Peter Barry, montanhista neozelandês, último sobrevivente do grupo que demarcou a trilha da Serra Fina, na serra da Mantiqueira - @clube Alpino Paulista no Instagram

Para se orientarem, eles iam deixando totens de pedras pelo caminho. "Há um ditado neozelandês que diz que na subida, todas as vias levam ao topo, mas na descida cada uma leva a uma base diferente", lembrou Barry em sua fala. Em miúdos, isso significa que a navegação para baixo é sempre mais difícil, porque a pessoa perde os picos como pontos de referência. Aquela história de que para baixo todo santo ajuda, em montanha, definitivamente não procede.
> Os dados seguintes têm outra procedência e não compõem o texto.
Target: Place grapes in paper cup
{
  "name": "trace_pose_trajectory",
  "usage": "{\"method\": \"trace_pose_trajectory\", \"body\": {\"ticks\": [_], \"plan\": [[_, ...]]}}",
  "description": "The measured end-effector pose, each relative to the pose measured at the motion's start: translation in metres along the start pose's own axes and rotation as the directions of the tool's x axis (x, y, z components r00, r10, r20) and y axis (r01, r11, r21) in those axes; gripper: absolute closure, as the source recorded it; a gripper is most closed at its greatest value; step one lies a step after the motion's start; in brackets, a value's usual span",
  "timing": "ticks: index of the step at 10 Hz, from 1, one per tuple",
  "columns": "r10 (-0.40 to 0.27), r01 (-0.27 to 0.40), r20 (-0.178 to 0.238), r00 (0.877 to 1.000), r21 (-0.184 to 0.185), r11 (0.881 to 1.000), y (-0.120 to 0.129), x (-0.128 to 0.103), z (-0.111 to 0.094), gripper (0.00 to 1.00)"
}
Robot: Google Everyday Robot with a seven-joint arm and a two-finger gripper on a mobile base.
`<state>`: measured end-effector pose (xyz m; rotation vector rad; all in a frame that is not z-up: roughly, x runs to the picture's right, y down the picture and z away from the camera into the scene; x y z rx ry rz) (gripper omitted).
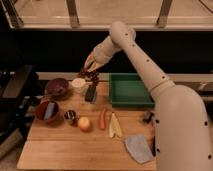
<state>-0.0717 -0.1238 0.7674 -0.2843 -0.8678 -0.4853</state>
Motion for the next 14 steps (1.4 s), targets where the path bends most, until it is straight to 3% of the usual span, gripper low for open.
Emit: {"method": "trace_pose_trajectory", "body": {"ticks": [7,11,12,14], "plan": [[0.002,-0.002,-0.003,1.000,0.002,1.000,0.001,0.002,-0.002,1.00],[-0.035,0.035,0.001,0.999,0.120,0.992,-0.024,0.006,0.000,1.00],[-0.050,0.046,0.016,0.999,0.158,0.986,-0.034,0.007,0.006,1.00],[-0.072,0.061,0.047,0.996,0.198,0.978,-0.046,0.006,0.016,1.00]]}}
Quem duvidar que pergunte a seus joelhos.

Três montanhistas sentados na Serra Fina
Adalbert Kolpatzik (camisa rosa), Michel Bogdanowicz (no centro) e Jerzi Piotrowsky, tio de Bogdanowicz, numa das primeiras expedições à Serra Fina - Peter Barry/Acervo pessoal

Barry destacou que, no começo, ele não via a empreitada como algo a ser documentado, por isso não se preocupou em fazer registros e desenhos de referência. "A falta de visão do contexto de exploração no começo foi um erro da minha parte", reconheceu ele ao blog, explicando que, como as saídas eram esporádicas, considerava "cada investida como evento isolado". Só com o tempo, "com saídas mais frequentes, cheguei a perceber a extensão do projeto e registrar melhor, até que hoje tenho ideia clara do que fizemos e os locais que exploramos", acrescenta.

Embora relute em falar de si próprio, Barry admite que se considera "privilegiado de ter estado no lugar certo na época certa". E que bom que ele esteve lá!